• Work required:
Your task is to repeat the entries exactly from their first line through the line with "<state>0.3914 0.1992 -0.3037", and to stop there.

• Dataset extract:
_ _ _
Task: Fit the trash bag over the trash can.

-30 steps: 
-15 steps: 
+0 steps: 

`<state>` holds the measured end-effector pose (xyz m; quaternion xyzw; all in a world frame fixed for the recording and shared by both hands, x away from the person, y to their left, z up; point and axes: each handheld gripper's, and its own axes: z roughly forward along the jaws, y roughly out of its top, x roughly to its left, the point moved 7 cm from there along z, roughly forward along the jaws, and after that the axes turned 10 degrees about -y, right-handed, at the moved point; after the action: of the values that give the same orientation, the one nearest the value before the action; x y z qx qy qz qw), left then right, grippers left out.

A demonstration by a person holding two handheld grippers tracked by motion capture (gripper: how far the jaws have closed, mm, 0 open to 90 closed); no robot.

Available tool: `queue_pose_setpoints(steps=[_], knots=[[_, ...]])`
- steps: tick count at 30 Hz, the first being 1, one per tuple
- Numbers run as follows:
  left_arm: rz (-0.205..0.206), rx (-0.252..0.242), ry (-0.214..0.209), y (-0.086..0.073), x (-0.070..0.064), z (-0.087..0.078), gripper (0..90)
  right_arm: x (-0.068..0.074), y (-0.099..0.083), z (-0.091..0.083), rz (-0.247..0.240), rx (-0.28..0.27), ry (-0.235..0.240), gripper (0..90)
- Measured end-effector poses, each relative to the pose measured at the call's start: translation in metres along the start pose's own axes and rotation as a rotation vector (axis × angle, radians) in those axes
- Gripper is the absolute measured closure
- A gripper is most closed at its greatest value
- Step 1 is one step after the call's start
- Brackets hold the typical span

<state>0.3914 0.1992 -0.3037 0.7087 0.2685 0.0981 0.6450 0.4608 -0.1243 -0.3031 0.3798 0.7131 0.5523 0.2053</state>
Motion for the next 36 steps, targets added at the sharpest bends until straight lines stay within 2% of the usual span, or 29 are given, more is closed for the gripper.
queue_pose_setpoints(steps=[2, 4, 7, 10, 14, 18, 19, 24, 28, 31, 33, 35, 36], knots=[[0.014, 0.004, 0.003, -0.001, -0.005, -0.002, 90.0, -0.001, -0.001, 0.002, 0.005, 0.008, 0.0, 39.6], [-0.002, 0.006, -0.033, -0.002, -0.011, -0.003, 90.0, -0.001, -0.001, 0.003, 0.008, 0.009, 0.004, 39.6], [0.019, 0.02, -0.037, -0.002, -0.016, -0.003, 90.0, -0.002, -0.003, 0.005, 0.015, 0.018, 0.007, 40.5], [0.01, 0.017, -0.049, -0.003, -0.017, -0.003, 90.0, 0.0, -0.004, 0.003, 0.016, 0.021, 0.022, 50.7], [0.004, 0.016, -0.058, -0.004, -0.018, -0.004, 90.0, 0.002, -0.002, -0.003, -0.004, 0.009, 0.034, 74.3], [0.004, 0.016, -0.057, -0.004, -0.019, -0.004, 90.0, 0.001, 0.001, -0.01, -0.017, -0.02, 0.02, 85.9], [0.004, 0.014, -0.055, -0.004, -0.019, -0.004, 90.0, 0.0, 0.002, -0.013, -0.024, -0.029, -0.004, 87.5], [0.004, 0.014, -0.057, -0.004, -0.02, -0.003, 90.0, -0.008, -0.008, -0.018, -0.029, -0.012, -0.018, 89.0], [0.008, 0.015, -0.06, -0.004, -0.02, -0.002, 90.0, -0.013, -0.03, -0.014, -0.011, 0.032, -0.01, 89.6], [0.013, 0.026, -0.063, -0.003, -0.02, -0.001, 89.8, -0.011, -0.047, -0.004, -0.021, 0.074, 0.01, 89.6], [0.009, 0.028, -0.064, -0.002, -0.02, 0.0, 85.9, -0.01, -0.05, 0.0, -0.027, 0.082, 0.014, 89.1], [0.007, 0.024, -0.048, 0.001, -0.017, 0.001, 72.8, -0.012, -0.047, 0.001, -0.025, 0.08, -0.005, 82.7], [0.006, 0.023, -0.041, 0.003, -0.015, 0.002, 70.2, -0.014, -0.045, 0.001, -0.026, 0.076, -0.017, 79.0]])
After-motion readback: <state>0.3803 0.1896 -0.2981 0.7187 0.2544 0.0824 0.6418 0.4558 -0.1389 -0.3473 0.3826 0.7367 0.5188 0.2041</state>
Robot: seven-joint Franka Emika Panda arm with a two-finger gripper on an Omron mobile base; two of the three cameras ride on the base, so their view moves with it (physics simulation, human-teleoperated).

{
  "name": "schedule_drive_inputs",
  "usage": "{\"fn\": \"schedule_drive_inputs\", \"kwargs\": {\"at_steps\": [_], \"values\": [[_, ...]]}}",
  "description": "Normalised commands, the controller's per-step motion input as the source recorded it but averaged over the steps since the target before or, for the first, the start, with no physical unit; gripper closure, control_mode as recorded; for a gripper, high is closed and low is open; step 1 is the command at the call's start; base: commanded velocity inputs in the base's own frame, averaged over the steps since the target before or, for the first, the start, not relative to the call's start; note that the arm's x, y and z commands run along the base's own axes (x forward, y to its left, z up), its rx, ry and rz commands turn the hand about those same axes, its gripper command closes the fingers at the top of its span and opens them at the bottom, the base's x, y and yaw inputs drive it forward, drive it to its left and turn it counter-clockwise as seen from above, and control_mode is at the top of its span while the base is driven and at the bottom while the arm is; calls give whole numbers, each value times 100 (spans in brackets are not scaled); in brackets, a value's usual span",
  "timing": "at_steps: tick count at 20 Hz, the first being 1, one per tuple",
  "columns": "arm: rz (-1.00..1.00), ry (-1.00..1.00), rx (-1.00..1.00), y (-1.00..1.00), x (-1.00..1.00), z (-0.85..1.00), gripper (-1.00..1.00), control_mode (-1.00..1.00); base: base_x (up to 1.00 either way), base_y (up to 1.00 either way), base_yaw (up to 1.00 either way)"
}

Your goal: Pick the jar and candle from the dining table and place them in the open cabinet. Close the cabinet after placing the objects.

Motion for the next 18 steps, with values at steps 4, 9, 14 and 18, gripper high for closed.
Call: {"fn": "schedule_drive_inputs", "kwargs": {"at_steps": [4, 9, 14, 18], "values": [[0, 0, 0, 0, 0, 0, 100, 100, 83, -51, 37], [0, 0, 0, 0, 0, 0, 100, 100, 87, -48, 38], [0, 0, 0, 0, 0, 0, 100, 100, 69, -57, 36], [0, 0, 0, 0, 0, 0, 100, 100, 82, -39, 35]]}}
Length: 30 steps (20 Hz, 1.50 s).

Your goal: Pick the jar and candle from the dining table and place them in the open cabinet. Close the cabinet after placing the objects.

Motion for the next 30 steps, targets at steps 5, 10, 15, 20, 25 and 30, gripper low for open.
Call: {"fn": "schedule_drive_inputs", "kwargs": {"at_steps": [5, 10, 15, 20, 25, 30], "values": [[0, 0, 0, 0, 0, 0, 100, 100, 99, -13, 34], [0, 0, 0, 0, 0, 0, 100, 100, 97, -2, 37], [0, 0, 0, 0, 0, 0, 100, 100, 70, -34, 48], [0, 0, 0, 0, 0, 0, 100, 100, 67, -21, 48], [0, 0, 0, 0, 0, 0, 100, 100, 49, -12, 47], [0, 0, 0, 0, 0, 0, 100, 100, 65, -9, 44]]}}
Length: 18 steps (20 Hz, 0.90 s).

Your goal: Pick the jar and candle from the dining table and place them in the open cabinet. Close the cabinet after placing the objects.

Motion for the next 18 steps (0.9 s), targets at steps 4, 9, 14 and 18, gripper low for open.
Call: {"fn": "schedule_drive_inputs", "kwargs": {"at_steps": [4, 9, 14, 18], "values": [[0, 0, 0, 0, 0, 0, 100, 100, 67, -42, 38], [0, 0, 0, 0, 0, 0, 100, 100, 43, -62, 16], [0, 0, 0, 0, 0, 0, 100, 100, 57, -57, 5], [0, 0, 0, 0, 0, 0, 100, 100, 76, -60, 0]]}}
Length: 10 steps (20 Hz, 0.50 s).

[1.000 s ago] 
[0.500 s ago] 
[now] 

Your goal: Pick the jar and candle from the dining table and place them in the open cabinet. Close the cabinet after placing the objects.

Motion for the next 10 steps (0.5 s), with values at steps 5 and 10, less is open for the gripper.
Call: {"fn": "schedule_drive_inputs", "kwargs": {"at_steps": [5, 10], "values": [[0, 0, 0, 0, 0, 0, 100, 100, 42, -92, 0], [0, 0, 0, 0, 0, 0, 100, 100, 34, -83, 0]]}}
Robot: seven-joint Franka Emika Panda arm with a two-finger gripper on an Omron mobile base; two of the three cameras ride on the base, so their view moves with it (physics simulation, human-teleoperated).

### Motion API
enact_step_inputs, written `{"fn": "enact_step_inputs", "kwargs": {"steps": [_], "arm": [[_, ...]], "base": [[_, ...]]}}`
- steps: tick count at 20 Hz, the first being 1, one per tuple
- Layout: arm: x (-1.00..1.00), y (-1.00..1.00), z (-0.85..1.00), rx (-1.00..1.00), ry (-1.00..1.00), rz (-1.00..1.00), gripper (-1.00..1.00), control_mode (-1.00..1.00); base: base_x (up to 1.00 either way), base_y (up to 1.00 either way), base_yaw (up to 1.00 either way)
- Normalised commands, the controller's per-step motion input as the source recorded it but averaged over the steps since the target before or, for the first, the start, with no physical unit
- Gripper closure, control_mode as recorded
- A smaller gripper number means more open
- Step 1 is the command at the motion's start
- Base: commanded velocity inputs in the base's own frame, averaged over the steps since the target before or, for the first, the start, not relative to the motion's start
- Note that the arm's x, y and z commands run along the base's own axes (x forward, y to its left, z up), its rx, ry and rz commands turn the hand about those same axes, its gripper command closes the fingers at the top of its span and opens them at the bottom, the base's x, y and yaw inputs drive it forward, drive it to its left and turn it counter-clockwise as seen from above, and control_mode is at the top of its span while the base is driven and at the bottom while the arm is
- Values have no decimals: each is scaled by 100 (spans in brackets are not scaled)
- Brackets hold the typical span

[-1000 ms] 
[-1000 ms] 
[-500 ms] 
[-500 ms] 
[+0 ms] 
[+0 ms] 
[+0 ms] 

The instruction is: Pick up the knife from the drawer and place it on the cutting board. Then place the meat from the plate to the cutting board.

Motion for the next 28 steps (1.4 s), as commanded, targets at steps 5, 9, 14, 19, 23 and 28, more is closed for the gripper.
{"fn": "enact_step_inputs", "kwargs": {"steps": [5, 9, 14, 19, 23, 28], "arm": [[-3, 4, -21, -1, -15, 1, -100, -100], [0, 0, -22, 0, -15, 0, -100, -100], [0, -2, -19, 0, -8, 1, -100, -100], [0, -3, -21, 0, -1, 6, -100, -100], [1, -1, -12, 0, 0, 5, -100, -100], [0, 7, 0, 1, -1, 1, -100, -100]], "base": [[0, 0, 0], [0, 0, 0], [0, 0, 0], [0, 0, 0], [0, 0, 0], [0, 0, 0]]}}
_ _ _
• Completed task:
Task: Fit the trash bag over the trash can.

-30 steps: 
-15 steps: 
+0 steps: 

`<state>` holds the measured end-effector pose (xyz m; quaternion xyzw; all in a world frame fixed for the recording and shared by both hands, x away from the person, y to their left, z up; point and axes: each handheld gripper's, and its own axes: z roughly forward along the jaws, y roughly out of its top, x roughly to its left, the point moved 7 cm from there along z, roughly forward along the jaws, and after that the axes turned 10 degrees about -y, right-handed, at the moved point; after the action: of the values that give the same orientation, the one nearest the value before the action; x y z qx qy qz qw), left then right, grippers left out.

A demonstration by a person holding two handheld grippers tracked by motion capture (gripper: how far the jaws have closed, mm, 0 open to 90 closed); no robot.

Available tool: `queue_pose_setpoints(steps=[_], knots=[[_, ...]])`
- steps: tick count at 30 Hz, the first being 1, one per tuple
- Numbers run as follows:
  left_arm: rz (-0.205..0.206), rx (-0.252..0.242), ry (-0.214..0.209), y (-0.086..0.073), x (-0.070..0.064), z (-0.087..0.078), gripper (0..90)
  right_arm: x (-0.068..0.074), y (-0.099..0.083), z (-0.091..0.083), rz (-0.247..0.240), rx (-0.28..0.27), ry (-0.235..0.240), gripper (0..90)
- Measured end-effector poses, each relative to the pose measured at the call's start: translation in metres along the start pose's own axes and rotation as a rotation vector (axis × angle, radians) in those axes
- Gripper is the absolute measured closure
- A gripper is most closed at its greatest value
- Step 1 is one step after the call's start
- Brackets hold the typical span

<state>0.3914 0.1992 -0.3037 0.7087 0.2685 0.0981 0.6450 0.4608 -0.1243 -0.3031 0.3798 0.7131 0.5523 0.2053</state>

Nothing further is required by the exercise.